▶ **Work order**
Below is a set of entries; give all of them again exactly.
== Data provided
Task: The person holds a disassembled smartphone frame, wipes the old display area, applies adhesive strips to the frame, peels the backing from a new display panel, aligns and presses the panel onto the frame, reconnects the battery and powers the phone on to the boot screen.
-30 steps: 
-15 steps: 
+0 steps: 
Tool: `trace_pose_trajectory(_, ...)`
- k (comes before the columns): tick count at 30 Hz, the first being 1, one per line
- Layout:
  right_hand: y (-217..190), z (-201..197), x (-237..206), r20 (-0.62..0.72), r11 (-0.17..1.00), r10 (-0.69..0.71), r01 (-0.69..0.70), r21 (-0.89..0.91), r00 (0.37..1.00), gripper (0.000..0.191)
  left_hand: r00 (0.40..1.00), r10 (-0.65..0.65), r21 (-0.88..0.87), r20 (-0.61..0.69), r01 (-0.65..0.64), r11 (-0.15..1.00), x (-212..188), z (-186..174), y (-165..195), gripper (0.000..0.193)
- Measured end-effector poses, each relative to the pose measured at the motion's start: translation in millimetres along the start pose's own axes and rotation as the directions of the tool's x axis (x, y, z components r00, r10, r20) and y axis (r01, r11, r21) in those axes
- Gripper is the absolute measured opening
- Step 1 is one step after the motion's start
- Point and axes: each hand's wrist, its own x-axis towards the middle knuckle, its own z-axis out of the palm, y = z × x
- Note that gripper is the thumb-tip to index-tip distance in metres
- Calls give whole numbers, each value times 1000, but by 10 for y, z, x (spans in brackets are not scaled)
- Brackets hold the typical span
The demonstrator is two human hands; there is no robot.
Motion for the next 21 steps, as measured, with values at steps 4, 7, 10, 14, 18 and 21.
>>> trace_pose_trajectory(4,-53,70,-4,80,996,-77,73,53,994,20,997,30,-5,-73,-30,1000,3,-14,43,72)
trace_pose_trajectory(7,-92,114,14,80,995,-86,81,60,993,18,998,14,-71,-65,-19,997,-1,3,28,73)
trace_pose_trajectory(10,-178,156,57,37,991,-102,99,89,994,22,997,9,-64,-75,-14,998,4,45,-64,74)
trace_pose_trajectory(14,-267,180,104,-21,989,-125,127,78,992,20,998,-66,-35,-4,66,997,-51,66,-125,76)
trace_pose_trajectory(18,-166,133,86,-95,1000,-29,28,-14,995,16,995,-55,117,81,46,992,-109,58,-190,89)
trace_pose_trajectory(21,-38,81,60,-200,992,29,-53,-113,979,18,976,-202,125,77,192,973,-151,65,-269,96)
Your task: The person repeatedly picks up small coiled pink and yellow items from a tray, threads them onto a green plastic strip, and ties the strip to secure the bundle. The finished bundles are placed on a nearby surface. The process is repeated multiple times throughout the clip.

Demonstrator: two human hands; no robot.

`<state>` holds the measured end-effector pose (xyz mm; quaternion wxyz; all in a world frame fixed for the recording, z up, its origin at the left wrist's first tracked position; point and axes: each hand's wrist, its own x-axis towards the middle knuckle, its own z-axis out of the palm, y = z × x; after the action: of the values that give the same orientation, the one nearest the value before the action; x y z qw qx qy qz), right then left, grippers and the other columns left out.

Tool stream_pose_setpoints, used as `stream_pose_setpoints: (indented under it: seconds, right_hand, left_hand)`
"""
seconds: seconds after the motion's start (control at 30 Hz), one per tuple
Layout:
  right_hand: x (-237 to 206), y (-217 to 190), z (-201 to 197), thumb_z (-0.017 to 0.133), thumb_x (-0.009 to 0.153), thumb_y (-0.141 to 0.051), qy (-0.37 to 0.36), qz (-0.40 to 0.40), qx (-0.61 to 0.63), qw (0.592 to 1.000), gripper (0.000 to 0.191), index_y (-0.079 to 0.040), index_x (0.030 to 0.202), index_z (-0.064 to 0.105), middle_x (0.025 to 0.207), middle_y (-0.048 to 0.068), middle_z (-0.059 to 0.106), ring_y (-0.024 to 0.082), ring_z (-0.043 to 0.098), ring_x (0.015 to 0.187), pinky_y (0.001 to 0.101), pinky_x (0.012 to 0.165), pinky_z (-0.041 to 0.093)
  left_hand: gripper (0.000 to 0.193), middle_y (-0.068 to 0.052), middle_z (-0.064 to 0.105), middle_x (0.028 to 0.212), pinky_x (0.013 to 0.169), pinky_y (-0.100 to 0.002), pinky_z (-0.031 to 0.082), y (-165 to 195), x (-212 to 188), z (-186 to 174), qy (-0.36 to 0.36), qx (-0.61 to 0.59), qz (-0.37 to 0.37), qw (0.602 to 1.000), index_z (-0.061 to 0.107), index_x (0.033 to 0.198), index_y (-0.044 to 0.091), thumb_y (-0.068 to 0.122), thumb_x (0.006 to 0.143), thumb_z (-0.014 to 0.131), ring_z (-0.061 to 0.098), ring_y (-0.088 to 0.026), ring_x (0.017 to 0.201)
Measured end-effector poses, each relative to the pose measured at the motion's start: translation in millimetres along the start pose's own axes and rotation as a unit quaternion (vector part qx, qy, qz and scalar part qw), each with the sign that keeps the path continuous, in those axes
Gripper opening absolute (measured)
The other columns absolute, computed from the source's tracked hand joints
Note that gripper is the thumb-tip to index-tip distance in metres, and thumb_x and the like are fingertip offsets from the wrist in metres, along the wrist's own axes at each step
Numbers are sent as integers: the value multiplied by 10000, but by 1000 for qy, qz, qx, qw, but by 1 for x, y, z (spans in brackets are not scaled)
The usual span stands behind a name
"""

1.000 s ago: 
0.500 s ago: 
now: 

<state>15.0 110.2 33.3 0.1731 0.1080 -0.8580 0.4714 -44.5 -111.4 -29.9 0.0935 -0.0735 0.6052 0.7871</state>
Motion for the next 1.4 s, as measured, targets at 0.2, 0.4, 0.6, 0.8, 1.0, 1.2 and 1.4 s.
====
▶ **Answer space**
Task: The person holds a disassembled smartphone frame, wipes the old display area, applies adhesive strips to the frame, peels the backing from a new display panel, aligns and presses the panel onto the frame, reconnects the battery and powers the phone on to the boot screen.
-30 steps: 
-15 steps: 
+0 steps: 
Tool: `trace_pose_trajectory(_, ...)`
- k (comes before the columns): tick count at 30 Hz, the first being 1, one per line
- Layout:
  right_hand: y (-217..190), z (-201..197), x (-237..206), r20 (-0.62..0.72), r11 (-0.17..1.00), r10 (-0.69..0.71), r01 (-0.69..0.70), r21 (-0.89..0.91), r00 (0.37..1.00), gripper (0.000..0.191)
  left_hand: r00 (0.40..1.00), r10 (-0.65..0.65), r21 (-0.88..0.87), r20 (-0.61..0.69), r01 (-0.65..0.64), r11 (-0.15..1.00), x (-212..188), z (-186..174), y (-165..195), gripper (0.000..0.193)
- Measured end-effector poses, each relative to the pose measured at the motion's start: translation in millimetres along the start pose's own axes and rotation as the directions of the tool's x axis (x, y, z components r00, r10, r20) and y axis (r01, r11, r21) in those axes
- Gripper is the absolute measured opening
- Step 1 is one step after the motion's start
- Point and axes: each hand's wrist, its own x-axis towards the middle knuckle, its own z-axis out of the palm, y = z × x
- Note that gripper is the thumb-tip to index-tip distance in metres
- Calls give whole numbers, each value times 1000, but by 10 for y, z, x (spans in brackets are not scaled)
- Brackets hold the typical span
The demonstrator is two human hands; there is no robot.
Motion for the next 21 steps, as measured, with values at steps 4, 7, 10, 14, 18 and 21.
>>> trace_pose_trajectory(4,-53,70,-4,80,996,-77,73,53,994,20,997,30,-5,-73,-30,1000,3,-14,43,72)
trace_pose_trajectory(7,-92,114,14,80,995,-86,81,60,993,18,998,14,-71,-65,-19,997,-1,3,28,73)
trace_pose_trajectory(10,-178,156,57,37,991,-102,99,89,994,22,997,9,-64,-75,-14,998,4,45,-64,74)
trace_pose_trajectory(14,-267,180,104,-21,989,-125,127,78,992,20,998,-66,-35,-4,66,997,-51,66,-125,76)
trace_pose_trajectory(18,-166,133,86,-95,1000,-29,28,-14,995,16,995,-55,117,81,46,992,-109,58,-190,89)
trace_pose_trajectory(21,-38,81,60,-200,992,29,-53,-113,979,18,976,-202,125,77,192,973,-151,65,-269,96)
Your task: The person repeatedly picks up small coiled pink and yellow items from a tray, threads them onto a green plastic strip, and ties the strip to secure the bundle. The finished bundles are placed on a nearby surface. The process is repeated multiple times throughout the clip.

Demonstrator: two human hands; no robot.

`<state>` holds the measured end-effector pose (xyz mm; quaternion wxyz; all in a world frame fixed for the recording, z up, its origin at the left wrist's first tracked position; point and axes: each hand's wrist, its own x-axis towards the middle knuckle, its own z-axis out of the palm, y = z × x; after the action: of the values that give the same orientation, the one nearest the value before the action; x y z qw qx qy qz), right then left, grippers and the other columns left out.

Tool stream_pose_setpoints, used as `stream_pose_setpoints: (indented under it: seconds, right_hand, left_hand)`
"""
seconds: seconds after the motion's start (control at 30 Hz), one per tuple
Layout:
  right_hand: x (-237 to 206), y (-217 to 190), z (-201 to 197), thumb_z (-0.017 to 0.133), thumb_x (-0.009 to 0.153), thumb_y (-0.141 to 0.051), qy (-0.37 to 0.36), qz (-0.40 to 0.40), qx (-0.61 to 0.63), qw (0.592 to 1.000), gripper (0.000 to 0.191), index_y (-0.079 to 0.040), index_x (0.030 to 0.202), index_z (-0.064 to 0.105), middle_x (0.025 to 0.207), middle_y (-0.048 to 0.068), middle_z (-0.059 to 0.106), ring_y (-0.024 to 0.082), ring_z (-0.043 to 0.098), ring_x (0.015 to 0.187), pinky_y (0.001 to 0.101), pinky_x (0.012 to 0.165), pinky_z (-0.041 to 0.093)
  left_hand: gripper (0.000 to 0.193), middle_y (-0.068 to 0.052), middle_z (-0.064 to 0.105), middle_x (0.028 to 0.212), pinky_x (0.013 to 0.169), pinky_y (-0.100 to 0.002), pinky_z (-0.031 to 0.082), y (-165 to 195), x (-212 to 188), z (-186 to 174), qy (-0.36 to 0.36), qx (-0.61 to 0.59), qz (-0.37 to 0.37), qw (0.602 to 1.000), index_z (-0.061 to 0.107), index_x (0.033 to 0.198), index_y (-0.044 to 0.091), thumb_y (-0.068 to 0.122), thumb_x (0.006 to 0.143), thumb_z (-0.014 to 0.131), ring_z (-0.061 to 0.098), ring_y (-0.088 to 0.026), ring_x (0.017 to 0.201)
Measured end-effector poses, each relative to the pose measured at the motion's start: translation in millimetres along the start pose's own axes and rotation as a unit quaternion (vector part qx, qy, qz and scalar part qw), each with the sign that keeps the path continuous, in those axes
Gripper opening absolute (measured)
The other columns absolute, computed from the source's tracked hand joints
Note that gripper is the thumb-tip to index-tip distance in metres, and thumb_x and the like are fingertip offsets from the wrist in metres, along the wrist's own axes at each step
Numbers are sent as integers: the value multiplied by 10000, but by 1000 for qy, qz, qx, qw, but by 1 for x, y, z (spans in brackets are not scaled)
The usual span stands behind a name
"""

1.000 s ago: 
0.500 s ago: 
now: 

<state>15.0 110.2 33.3 0.1731 0.1080 -0.8580 0.4714 -44.5 -111.4 -29.9 0.0935 -0.0735 0.6052 0.7871</state>
Motion for the next 1.4 s, as measured, targets at 0.2, 0.4, 0.6, 0.8, 1.0, 1.2 and 1.4 s.

No more work is left in this exercise.